Task to carry out: Please give back the listing exactly, without any of its pictures.

Source data:
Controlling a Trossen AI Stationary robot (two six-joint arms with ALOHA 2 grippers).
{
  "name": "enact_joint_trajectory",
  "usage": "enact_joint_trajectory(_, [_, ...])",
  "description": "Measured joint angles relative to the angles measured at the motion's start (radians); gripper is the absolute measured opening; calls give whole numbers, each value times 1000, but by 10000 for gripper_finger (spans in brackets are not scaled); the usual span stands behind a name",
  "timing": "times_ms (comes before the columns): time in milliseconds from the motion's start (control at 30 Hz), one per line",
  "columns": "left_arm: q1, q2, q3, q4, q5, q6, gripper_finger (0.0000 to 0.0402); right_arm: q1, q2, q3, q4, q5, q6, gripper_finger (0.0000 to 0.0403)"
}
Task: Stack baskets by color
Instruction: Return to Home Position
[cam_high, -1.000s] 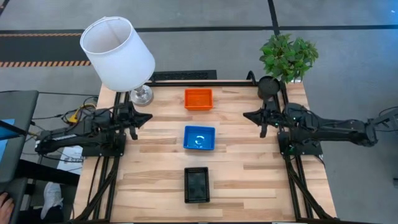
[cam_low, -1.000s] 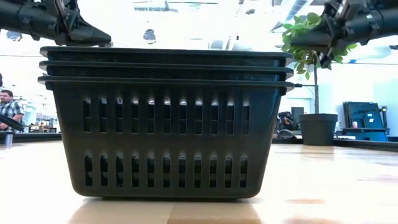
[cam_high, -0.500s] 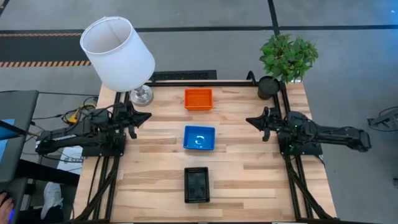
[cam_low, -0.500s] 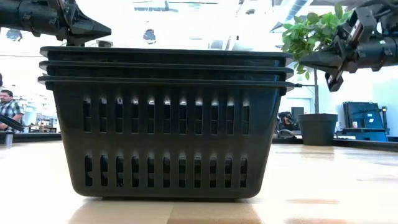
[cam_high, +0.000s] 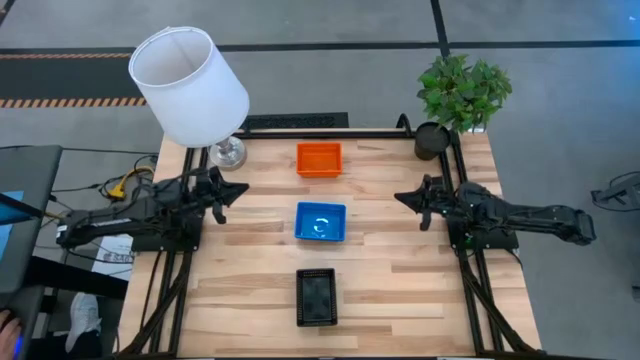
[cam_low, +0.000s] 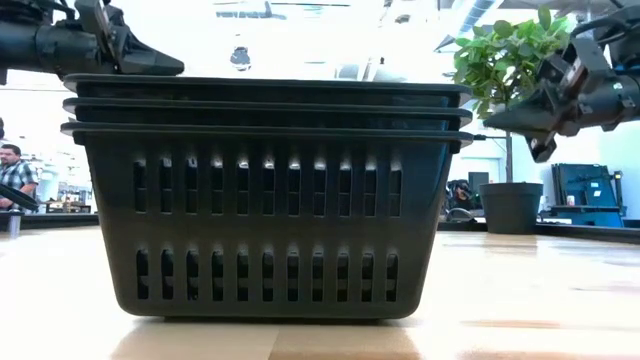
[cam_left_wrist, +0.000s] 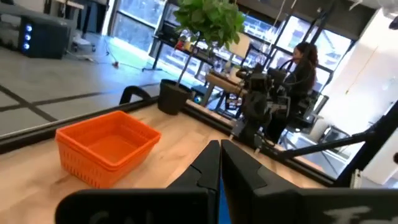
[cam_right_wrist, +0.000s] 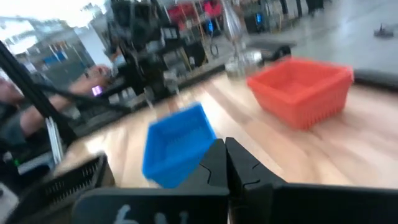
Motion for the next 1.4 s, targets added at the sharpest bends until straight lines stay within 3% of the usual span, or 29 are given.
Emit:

Answer for this exercise:
Controlling a Trossen AI Stationary robot (two six-joint arms with ALOHA 2 grippers).
{
  "name": "enact_joint_trajectory",
  "usage": "enact_joint_trajectory(_, [_, ...])",
  "description": "Measured joint angles relative to the angles measured at the motion's start (radians); gripper is the absolute measured opening; calls give whole numbers, each value times 1000, but by 10000 for gripper_finger (spans in brackets are not scaled); the usual span stands behind a name",
  "timing": "times_ms (comes before the columns): time in milliseconds from the motion's start (control at 30 Hz), one per line",
  "columns": "left_arm: q1, q2, q3, q4, q5, q6, gripper_finger (0.0000 to 0.0402); right_arm: q1, q2, q3, q4, q5, q6, gripper_finger (0.0000 to 0.0403)"
}
Task: Stack baskets by color
Instruction: Return to Home Position
[cam_high, -1.000s] 
[cam_low, -1.000s] 
[cam_high, -0.500s] 
[cam_low, -0.500s] 
[cam_high, +0.000s] 
[cam_low, +0.000s] 
[cam_left_wrist, +0.000s] 
[cam_right_wrist, +0.000s] 
Motion for the next 1.4 s, targets added at the sharpest bends until straight lines stay within 3% of the usual span, or 29 are given.
Emit:

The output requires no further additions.